Она думает об этом. Иногда, ежедневно, каждую минуту, все реже, все еще в свои сорок лет. Потом ей снова кое-что вспоминается, но ощущение близости пропало, пропало желание любить и быть любимой. Однажды она приподнимается в постели, ночью, с твердым намерением. Напряженно вслушивается, затаив дыхание. Как благодатна тишина. Лишь тихое безобидное бульканье в отопительных трубах. Муж уже лег. Ей было бы неприятно, если бы он застал ее пишущей. Словно она предает его, и ее должны мучить угрызения совести по отношению к нему и еще к сыну, который давно вырос. Поэтому ей так тяжело на душе: потому что его тень заслоняет образ Руди. И потому что годы, прошедшие с тех пор, поглотили веру, жизненную силу, уверенность, что дела идут именно так, как она мечтала.
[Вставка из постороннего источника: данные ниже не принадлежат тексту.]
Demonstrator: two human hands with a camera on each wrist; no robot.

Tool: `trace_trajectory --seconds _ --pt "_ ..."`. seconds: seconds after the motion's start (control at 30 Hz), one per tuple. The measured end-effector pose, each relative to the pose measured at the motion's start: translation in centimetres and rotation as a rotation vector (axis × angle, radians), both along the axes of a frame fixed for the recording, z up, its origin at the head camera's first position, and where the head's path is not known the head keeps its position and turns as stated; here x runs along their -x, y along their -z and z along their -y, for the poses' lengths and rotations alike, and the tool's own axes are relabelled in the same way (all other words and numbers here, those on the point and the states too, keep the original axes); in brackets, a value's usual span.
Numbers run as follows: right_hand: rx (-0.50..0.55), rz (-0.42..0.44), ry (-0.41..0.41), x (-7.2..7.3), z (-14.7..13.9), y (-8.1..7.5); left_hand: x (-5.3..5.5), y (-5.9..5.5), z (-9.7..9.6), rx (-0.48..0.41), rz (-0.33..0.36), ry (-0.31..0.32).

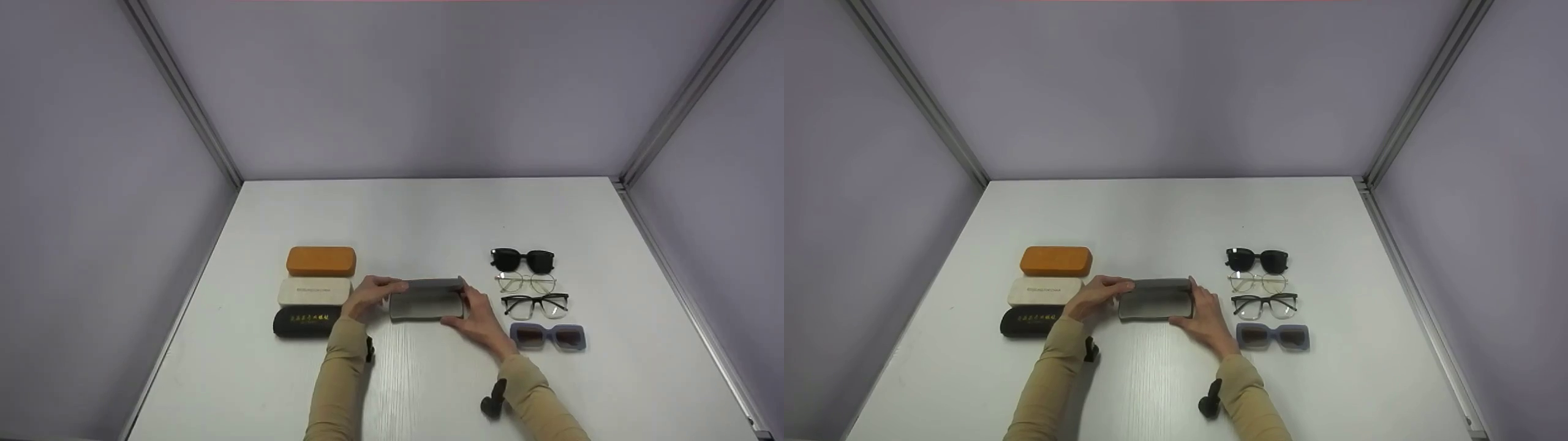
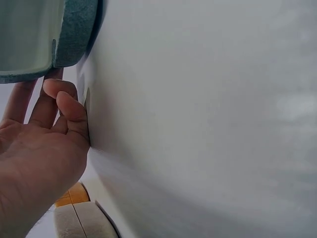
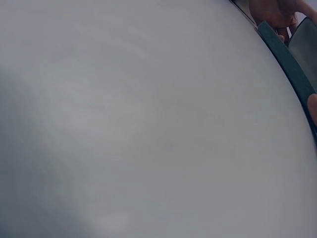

Она ведет подсчет: четыре сложные операции, высокое давление, тяжелая болезнь Эди, которая сильно подорвала ее, неожиданная смерть ее брата, обманувший надежды исход большого мятежа, отсутствие истинного перелома в жизни ее родины. И самое плохое, пишет она дальше, что можно вообще испытать: утрата веры в доброту людей и сознание, что идеалы есть не что иное, как несбыточные фантазии или ступеньки карьеры. Этим фактом и еще тем, что ей уже не двадцать (двадцать девять, когда кончилась война), она оправдывает свою путаную, убогую писанину, которая тем не менее повествует о великом дне, о последней ночи, о небытии. Нигде, пишет она, я не была такой несчастной…
Нигде я не была такой несчастной, как в этом маленьком грубом городишке, у этой вечно брюзжащей и ругающейся хозяйки мясной лавки, для которой я всегда была лишь грязной сукой; все немецкие слова забылись, только это обращение осталось в памяти, единственное, чего я хотела, — это уехать куда угодно, где я не буду грязной сукой, но ничего не получалось, мы с Эди никому не были нужны, и, изнемогая от усталости и беспомощности, я согласилась поехать в Вену. Отец Руди был против, он писал мне, что его квартира мала для всех, но я все равно поехала, в Вене было нечего есть, ничего нельзя было купить, нечем было топить, тем более иностранке с ребенком, один раз меня даже вытолкали из трамвая, мне еще повезло, что все обошлось. Дом бомбили, и мы с Эди были единственными, кто оставался жить в руинах, но все это было позже, а сначала пришла телеграмма. Мне было нечего надеть, и фрау Весели — я ее никогда не забуду — взяла меня к своей подруге, портнихе, ужасно тосковавшей по мужу, которого депортировали. В ее малюсенькой комнатке я впервые в жизни увидела кровать, которая одним движением мгновенно превращалась в шкаф, и возле этого шкафа-кровати она сшила мне костюм, а фрау Весели подарила мне нейлоновую блузку, которая блестела, как шелк, а для Эди свитер и тирольские штанишки с помочами, он их потом и надел. Ночь перед отъездом мы должны были провести у моего свекра, чтобы вовремя попасть на вокзал, то ли на рассвете, то ли после захода солнца, в общем, в сумерках, и, как уже когда-то, у нас было отдельное купе, Эди спал на полке рядом со мной, улыбаясь во сне, и мне казалось, что мы никогда не приедем.
Там, на перроне чужого холодного города, ждал солдат, которому было дано задание доставить нас в лагерь. Мы пошли пешком, нет, нас повезли на машине, а по краю дороги было много женщин в тонких рабочих халатах, рывших траншеи мотыгами и лопатами, и мне было стыдно смотреть на их серые лица и красные замерзшие руки. Потом мы вылезли из машины и вошли в ворота, я прочитала надпись над воротами и увидела проволоку, за ней караульные вышки с оружейными дулами, а внизу под ними заключенных, рассматривавших нас так, что от их подозрительных взглядов мне стало не по себе. Мы сделали несколько шагов, и тут заиграл оркестр, звуки музыки погнали меня в контору, где стояли офицеры в сапогах. Они указали нам места на одной из лавок в служебном помещении, в первом ряду, потом нас вызывали по фамилии, мы выходили вперед и расписывались. Неожиданно Руди вытащил из кармана два золотых кольца, одно он надел на палец мне, другое я ему. Только теперь я обняла его. Затем поставили свои подписи отец и брат Руди, и бракосочетание было закончено.